• Assigned task
Please copy the data below exactly, from its first line through the line holding "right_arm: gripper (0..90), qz", and skip the pictures.

**** Supplied data

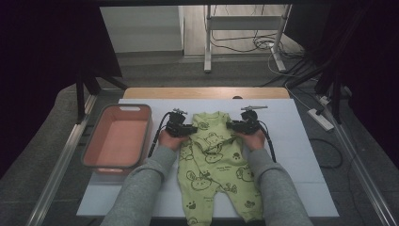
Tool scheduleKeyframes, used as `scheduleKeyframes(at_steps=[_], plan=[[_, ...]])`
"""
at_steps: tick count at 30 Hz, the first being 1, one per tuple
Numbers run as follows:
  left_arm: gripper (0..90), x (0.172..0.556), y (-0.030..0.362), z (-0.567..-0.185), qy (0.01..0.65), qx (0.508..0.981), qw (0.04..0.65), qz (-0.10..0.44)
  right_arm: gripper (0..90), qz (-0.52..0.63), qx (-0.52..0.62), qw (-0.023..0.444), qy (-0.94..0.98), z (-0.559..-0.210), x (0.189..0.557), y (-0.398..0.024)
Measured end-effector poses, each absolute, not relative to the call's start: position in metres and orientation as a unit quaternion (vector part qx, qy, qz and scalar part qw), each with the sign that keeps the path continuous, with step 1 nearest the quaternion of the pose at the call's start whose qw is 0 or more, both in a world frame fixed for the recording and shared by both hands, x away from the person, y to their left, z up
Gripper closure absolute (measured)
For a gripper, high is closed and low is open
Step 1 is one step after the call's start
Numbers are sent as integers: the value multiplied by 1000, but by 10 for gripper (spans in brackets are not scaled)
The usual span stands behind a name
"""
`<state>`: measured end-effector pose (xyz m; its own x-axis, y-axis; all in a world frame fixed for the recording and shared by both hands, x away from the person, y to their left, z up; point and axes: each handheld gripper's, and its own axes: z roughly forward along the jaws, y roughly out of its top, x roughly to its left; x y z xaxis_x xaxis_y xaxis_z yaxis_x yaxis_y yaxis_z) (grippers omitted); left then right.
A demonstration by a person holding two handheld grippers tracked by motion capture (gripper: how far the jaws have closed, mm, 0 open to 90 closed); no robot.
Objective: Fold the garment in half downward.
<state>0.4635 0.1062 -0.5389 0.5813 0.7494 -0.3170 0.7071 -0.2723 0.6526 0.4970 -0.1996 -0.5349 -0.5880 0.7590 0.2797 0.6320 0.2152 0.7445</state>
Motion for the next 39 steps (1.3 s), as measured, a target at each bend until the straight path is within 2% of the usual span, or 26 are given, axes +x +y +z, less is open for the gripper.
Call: scheduleKeyframes(at_steps=[1, 2, 3, 5, 18, 29, 39], plan=[[741, 462, 106, -538, 454, 798, 395, 29, 751, 442, 446, 71, 775, -535, 497, -201], [757, 462, 106, -538, 454, 798, 395, 29, 751, 442, 446, 71, 775, -535, 497, -201], [791, 461, 108, -536, 450, 798, 401, 33, 803, 449, 441, 67, 774, -533, 497, -201], [807, 459, 107, -534, 446, 800, 398, 43, 823, 454, 437, 72, 773, -530, 496, -201], [826, 446, 108, -514, 433, 795, 419, 69, 831, 463, 423, 97, 773, -510, 485, -201], [827, 429, 109, -489, 418, 781, 454, 95, 830, 484, 415, 135, 758, -471, 465, -200], [828, 432, 110, -486, 417, 782, 453, 99, 831, 484, 407, 144, 761, -468, 464, -198]])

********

• Your solution
Tool scheduleKeyframes, used as `scheduleKeyframes(at_steps=[_], plan=[[_, ...]])`
"""
at_steps: tick count at 30 Hz, the first being 1, one per tuple
Numbers run as follows:
  left_arm: gripper (0..90), x (0.172..0.556), y (-0.030..0.362), z (-0.567..-0.185), qy (0.01..0.65), qx (0.508..0.981), qw (0.04..0.65), qz (-0.10..0.44)
  right_arm: gripper (0..90), qz (-0.52..0.63), qx (-0.52..0.62), qw (-0.023..0.444), qy (-0.94..0.98), z (-0.559..-0.210), x (0.189..0.557), y (-0.398..0.024)

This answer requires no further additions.